# [Problem description]
Find and copy each line of the records where the string "before" shows up.
(Material for the task Opens)
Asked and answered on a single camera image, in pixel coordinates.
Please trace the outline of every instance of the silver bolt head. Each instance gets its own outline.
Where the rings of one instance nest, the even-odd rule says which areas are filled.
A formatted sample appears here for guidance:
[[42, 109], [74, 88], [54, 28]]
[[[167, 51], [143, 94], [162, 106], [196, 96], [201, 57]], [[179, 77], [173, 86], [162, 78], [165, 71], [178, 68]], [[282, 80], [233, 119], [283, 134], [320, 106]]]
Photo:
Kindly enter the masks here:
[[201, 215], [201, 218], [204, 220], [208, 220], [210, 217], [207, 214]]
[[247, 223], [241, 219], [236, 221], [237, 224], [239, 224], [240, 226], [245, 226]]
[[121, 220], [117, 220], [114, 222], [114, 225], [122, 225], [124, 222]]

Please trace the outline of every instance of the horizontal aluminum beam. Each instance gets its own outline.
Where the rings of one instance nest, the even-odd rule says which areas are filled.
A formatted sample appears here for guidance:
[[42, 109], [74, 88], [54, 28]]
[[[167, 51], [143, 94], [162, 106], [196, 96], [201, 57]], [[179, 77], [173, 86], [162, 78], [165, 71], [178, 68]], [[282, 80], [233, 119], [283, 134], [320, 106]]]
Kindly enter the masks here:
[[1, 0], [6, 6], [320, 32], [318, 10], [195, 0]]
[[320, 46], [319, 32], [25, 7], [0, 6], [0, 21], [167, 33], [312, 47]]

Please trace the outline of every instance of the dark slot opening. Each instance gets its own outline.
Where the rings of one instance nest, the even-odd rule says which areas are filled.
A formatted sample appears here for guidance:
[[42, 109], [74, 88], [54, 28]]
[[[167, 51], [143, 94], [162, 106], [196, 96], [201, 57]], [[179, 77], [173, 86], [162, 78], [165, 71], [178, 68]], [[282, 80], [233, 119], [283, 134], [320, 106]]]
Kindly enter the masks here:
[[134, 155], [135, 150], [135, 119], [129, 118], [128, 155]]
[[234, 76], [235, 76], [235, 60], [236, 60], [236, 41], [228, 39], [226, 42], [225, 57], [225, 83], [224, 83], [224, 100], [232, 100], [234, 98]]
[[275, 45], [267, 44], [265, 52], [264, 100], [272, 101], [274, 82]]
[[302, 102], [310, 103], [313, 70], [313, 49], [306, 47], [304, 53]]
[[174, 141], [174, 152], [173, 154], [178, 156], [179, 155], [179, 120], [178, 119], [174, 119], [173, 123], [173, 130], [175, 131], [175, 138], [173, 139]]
(Material for the task Closes)
(Material for the task Opens)
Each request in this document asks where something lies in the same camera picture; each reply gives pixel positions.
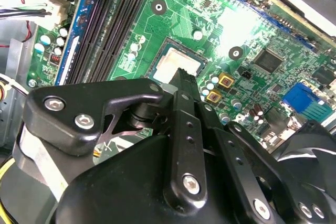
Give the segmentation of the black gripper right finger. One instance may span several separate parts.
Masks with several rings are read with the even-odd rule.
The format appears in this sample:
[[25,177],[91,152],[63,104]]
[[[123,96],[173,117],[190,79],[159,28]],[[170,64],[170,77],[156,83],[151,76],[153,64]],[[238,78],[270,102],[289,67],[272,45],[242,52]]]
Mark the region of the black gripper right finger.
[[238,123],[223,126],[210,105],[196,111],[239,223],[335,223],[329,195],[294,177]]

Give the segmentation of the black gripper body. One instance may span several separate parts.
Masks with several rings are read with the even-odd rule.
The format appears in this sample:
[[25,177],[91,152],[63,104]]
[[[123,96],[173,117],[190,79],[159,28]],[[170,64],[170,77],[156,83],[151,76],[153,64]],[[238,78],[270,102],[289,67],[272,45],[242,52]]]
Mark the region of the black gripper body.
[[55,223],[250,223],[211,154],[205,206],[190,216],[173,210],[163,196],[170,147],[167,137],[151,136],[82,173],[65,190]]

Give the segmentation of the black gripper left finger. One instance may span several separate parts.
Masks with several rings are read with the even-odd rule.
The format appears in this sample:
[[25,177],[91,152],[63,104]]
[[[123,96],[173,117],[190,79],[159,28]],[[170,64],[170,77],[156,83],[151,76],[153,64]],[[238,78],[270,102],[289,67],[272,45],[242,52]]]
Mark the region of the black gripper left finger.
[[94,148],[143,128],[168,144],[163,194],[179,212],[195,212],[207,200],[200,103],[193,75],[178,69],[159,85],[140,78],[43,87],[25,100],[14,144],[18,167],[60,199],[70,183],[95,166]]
(Material for the task Closes)
(Material for the task Opens)
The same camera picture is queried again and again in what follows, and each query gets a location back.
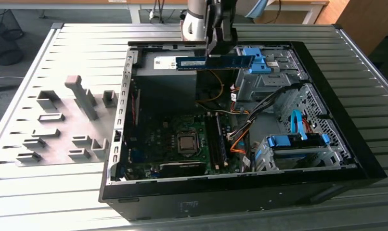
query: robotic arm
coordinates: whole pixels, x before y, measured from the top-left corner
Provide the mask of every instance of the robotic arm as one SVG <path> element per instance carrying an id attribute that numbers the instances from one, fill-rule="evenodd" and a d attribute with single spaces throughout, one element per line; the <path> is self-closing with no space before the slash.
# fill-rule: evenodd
(Material for the task Closes)
# [Response to the task]
coordinates: whole pixels, x before y, measured from the top-left corner
Provide the mask of every instance of the robotic arm as one SVG <path> element per instance carrying an id attribute that numbers the instances from one, fill-rule="evenodd" and a d attribute with single spaces throughout, one element per line; the <path> is self-closing with no space before the slash.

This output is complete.